--- Records for the task Enclosed Below ---

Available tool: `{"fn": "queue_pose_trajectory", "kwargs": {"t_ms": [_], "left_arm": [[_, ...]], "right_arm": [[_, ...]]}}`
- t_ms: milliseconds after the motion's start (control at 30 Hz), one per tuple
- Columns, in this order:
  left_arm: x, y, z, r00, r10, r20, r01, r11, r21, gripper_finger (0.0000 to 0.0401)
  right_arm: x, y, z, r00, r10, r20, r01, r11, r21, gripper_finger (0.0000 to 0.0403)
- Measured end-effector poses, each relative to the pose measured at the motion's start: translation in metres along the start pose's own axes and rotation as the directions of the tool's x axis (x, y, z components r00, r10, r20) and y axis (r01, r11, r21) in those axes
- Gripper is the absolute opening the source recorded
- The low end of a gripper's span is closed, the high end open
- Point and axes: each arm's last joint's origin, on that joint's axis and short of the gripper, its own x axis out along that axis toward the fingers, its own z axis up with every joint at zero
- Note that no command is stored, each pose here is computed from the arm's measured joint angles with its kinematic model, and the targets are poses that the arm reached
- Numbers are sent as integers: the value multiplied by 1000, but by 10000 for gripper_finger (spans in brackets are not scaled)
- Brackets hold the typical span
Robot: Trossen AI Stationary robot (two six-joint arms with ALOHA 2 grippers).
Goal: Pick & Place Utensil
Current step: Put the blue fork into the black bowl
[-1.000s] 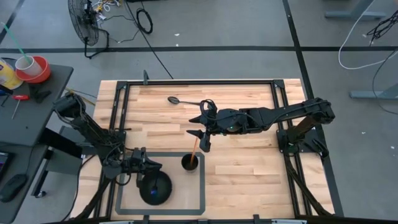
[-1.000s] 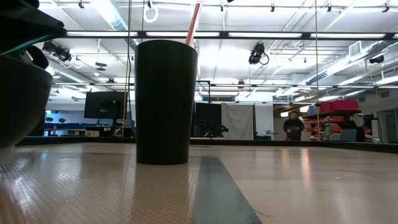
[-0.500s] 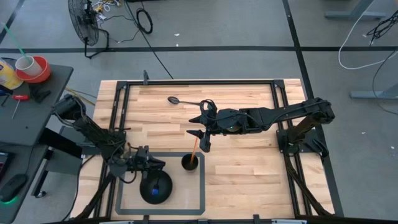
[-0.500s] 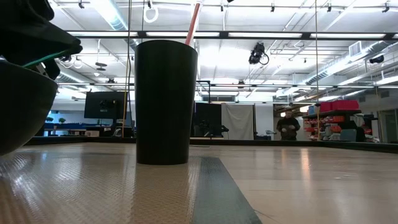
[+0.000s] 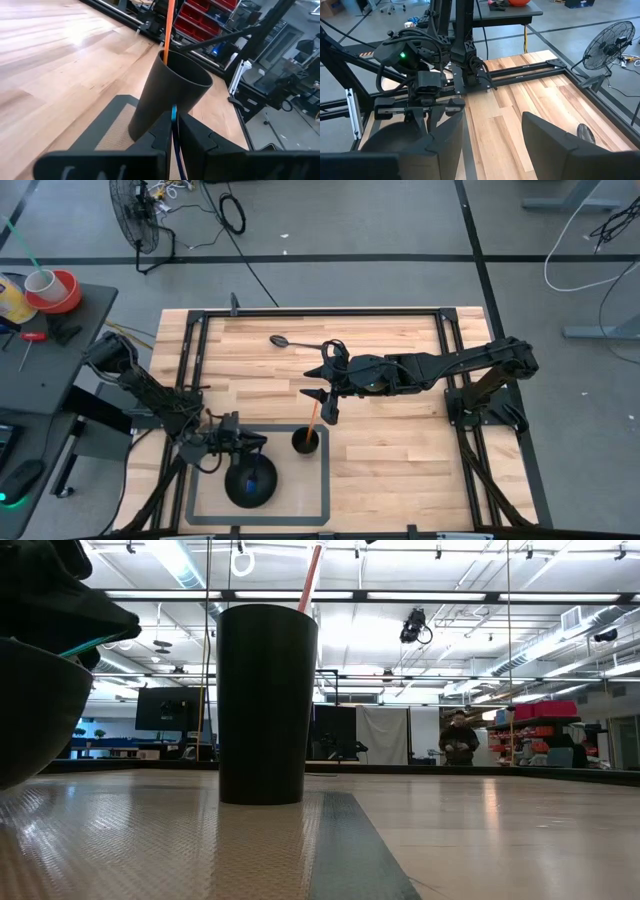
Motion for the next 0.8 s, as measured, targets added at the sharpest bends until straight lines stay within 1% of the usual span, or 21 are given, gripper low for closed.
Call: {"fn": "queue_pose_trajectory", "kwargs": {"t_ms": [267, 333, 433, 600, 700, 800], "left_arm": [[4, 3, -1, 999, 0, -34, 1, 1000, 20, 40], [4, 4, -1, 999, -5, -43, 6, 1000, 26, 49], [4, 4, -1, 999, -4, -46, 5, 1000, 30, 74], [4, 8, -5, 997, 22, -72, -17, 997, 74, 112], [3, 9, -6, 996, 29, -85, -21, 996, 92, 121], [3, 8, -6, 995, 12, -104, -1, 994, 109, 127]], "right_arm": [[0, 0, 0, 1000, 1, 0, -1, 1000, 3, 206], [0, 1, 0, 1000, 1, 0, -1, 1000, 11, 206], [0, 1, 0, 1000, 1, -1, -1, 1000, 18, 206], [0, 0, 0, 1000, 1, -3, -1, 1000, 17, 206], [0, 0, -1, 1000, -1, -11, 1, 1000, 14, 206], [0, 0, -3, 1000, -4, -28, 4, 1000, 8, 206]]}}
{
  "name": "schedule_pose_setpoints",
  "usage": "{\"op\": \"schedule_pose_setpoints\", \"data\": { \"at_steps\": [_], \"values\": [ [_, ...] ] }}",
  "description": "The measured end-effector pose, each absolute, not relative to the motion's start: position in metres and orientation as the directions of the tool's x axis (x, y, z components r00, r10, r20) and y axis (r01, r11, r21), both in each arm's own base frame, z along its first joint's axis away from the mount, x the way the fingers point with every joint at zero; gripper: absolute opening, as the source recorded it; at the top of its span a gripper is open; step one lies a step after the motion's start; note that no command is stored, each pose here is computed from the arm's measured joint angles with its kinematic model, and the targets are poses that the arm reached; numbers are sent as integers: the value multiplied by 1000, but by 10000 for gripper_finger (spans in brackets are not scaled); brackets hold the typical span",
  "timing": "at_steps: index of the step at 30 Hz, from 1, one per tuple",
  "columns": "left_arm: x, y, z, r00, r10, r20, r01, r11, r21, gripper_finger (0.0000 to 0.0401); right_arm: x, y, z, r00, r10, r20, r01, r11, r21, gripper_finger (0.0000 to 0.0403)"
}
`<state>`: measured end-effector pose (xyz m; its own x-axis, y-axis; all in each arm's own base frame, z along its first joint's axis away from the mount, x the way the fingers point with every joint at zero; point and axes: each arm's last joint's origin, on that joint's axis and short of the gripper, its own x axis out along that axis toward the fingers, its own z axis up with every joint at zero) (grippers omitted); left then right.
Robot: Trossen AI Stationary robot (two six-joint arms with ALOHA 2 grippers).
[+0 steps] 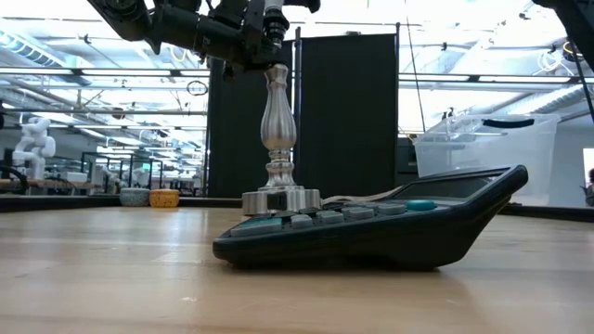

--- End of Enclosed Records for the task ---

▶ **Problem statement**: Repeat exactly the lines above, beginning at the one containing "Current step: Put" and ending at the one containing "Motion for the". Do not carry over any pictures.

▶ **Task answer**:
Current step: Put the blue fork into the black bowl
[-1.000s] 
[-1.000s] 
[-0.500s] 
[-0.500s] 
[+0.000s] 
Motion for the next 0.8 s, as measured, targets added at the sharpest bends until straight lines stay within 1% of the usual span, or 21 are given, gripper low for closed.

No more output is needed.